Exploring simple optimizations for SDXL

Published October 24, 2023

Stable Diffusion XL (SDXL) is the latest latent diffusion model by Stability AI for generating high-quality super realistic images. It overcomes challenges of previous Stable Diffusion models like getting hands and text right as well as spatially correct compositions. In addition, SDXL is also more context aware and requires fewer words in its prompt to generate better looking images.

However, all of these improvements come at the expense of a significantly larger model. How much larger? The base SDXL model has 3.5B parameters (the UNet, in particular), which is approximately 3x larger than the previous Stable Diffusion model.

To explore how we can optimize SDXL for inference speed and memory use, we ran some tests on an A100 GPU (40 GB).
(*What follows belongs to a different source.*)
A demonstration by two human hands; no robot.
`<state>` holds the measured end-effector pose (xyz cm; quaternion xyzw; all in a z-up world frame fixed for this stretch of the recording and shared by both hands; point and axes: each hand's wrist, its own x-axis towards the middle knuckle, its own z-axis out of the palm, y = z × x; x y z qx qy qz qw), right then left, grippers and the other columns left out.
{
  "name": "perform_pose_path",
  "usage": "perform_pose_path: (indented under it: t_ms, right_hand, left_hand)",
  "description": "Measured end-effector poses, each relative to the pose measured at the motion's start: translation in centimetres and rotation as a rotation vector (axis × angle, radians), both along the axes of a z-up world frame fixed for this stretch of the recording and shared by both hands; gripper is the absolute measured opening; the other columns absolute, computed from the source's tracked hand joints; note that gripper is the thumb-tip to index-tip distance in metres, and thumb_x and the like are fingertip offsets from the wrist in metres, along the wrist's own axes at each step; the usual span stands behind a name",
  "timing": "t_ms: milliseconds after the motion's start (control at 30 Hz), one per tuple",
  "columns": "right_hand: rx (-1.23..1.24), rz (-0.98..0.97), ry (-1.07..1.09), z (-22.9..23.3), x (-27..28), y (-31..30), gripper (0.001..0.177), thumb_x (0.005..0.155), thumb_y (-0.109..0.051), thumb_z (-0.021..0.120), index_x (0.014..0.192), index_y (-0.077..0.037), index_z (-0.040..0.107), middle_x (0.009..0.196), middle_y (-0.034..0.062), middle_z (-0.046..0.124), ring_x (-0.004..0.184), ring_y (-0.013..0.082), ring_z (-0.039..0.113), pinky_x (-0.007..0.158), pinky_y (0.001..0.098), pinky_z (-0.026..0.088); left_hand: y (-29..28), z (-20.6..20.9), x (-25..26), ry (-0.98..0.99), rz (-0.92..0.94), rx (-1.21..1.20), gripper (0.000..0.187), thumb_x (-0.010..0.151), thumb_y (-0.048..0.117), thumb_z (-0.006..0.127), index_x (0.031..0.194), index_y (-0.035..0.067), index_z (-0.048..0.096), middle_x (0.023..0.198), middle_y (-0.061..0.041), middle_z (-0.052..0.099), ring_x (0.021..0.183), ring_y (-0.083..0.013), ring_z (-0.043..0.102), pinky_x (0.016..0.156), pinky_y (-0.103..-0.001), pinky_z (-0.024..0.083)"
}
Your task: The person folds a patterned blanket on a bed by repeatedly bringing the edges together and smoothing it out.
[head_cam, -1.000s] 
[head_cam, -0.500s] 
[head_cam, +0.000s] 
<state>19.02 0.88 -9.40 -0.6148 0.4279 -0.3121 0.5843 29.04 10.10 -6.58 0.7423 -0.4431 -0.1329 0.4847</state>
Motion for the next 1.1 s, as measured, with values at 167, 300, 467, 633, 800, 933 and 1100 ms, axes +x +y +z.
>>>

For each inference run, we generate 4 images and repeat it 3 times. While computing the inference latency, we only consider the final iteration out of the 3 iterations.

So if you run SDXL out-of-the-box as is with full precision and use the default attention mechanism, it’ll consume 28GB of memory and take 72.2 seconds!

from diffusers import StableDiffusionXLPipeline

pipe = StableDiffusionXLPipeline.from_pretrained("stabilityai/stable-diffusion-xl-base-1.0").to("cuda")
pipe.unet.set_default_attn_processor()

This isn’t very practical and can slow you down because you’re often generating more than 4 images. And if you don’t have a more powerful GPU, you’ll run into that frustrating out-of-memory error message. So how can we optimize SDXL to increase inference speed and reduce its memory-usage?

In 🤗 Diffusers, we have a bunch of optimization tricks and techniques to help you run memory-intensive models like SDXL and we'll show you how! The two things we’ll focus on are inference speed and memory.

🧠 The techniques discussed in this post are applicable to all the pipelines.

Inference speed

Diffusion is a random process, so there's no guarantee you'll get an image you’ll like. Often times, you’ll need to run inference multiple times and iterate, and that’s why optimizing for speed is crucial. This section focuses on using lower precision weights and incorporating memory-efficient attention and torch.compile from PyTorch 2.0 to boost speed and reduce inference time.

Lower precision

Model weights are stored at a certain precision which is expressed as a floating point data type. The standard floating point data type is float32 (fp32), which can accurately represent a wide range of floating numbers. For inference, you often don’t need to be as precise so you should use float16 (fp16) which captures a narrower range of floating numbers. This means fp16 only takes half the amount of memory to store compared to fp32, and is twice as fast because it is easier to calculate. In addition, modern GPU cards have optimized hardware to run fp16 calculations, making it even faster.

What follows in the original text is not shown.